- Supplied information:
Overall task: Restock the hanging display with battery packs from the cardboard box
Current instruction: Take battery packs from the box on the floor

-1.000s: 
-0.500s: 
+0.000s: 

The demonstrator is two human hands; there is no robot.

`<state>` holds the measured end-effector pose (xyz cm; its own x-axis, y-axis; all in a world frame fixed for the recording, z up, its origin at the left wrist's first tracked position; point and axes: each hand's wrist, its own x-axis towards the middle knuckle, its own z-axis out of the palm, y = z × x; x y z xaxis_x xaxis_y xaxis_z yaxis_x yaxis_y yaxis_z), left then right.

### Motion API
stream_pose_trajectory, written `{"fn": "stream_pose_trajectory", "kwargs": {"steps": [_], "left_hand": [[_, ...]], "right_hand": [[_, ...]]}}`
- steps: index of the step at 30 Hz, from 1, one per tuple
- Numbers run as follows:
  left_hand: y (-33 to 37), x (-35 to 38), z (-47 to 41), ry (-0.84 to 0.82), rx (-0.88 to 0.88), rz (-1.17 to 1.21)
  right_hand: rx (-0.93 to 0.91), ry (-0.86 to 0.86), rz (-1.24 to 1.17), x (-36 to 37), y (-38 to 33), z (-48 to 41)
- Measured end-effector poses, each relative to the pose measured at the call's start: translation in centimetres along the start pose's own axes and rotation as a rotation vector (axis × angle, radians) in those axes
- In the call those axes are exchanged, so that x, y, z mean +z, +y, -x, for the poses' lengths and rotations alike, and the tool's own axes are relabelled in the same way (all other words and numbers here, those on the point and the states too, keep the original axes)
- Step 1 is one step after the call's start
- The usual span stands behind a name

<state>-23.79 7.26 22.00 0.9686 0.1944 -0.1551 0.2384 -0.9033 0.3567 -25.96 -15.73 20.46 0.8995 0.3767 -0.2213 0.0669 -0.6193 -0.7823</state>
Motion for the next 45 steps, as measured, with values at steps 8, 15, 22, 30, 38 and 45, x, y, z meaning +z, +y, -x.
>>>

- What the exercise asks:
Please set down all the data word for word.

- Answer box:
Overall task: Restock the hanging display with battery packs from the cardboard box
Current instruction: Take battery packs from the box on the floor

-1.000s: 
-0.500s: 
+0.000s: 

The demonstrator is two human hands; there is no robot.

`<state>` holds the measured end-effector pose (xyz cm; its own x-axis, y-axis; all in a world frame fixed for the recording, z up, its origin at the left wrist's first tracked position; point and axes: each hand's wrist, its own x-axis towards the middle knuckle, its own z-axis out of the palm, y = z × x; x y z xaxis_x xaxis_y xaxis_z yaxis_x yaxis_y yaxis_z), left then right.

### Motion API
stream_pose_trajectory, written `{"fn": "stream_pose_trajectory", "kwargs": {"steps": [_], "left_hand": [[_, ...]], "right_hand": [[_, ...]]}}`
- steps: index of the step at 30 Hz, from 1, one per tuple
- Numbers run as follows:
  left_hand: y (-33 to 37), x (-35 to 38), z (-47 to 41), ry (-0.84 to 0.82), rx (-0.88 to 0.88), rz (-1.17 to 1.21)
  right_hand: rx (-0.93 to 0.91), ry (-0.86 to 0.86), rz (-1.24 to 1.17), x (-36 to 37), y (-38 to 33), z (-48 to 41)
- Measured end-effector poses, each relative to the pose measured at the call's start: translation in centimetres along the start pose's own axes and rotation as a rotation vector (axis × angle, radians) in those axes
- In the call those axes are exchanged, so that x, y, z mean +z, +y, -x, for the poses' lengths and rotations alike, and the tool's own axes are relabelled in the same way (all other words and numbers here, those on the point and the states too, keep the original axes)
- Step 1 is one step after the call's start
- The usual span stands behind a name

<state>-23.79 7.26 22.00 0.9686 0.1944 -0.1551 0.2384 -0.9033 0.3567 -25.96 -15.73 20.46 0.8995 0.3767 -0.2213 0.0669 -0.6193 -0.7823</state>
Motion for the next 45 steps, as measured, with values at steps 8, 15, 22, 30, 38 and 45, x, y, z meaning +z, +y, -x.
>>>

The exercise is done, and no more output is needed.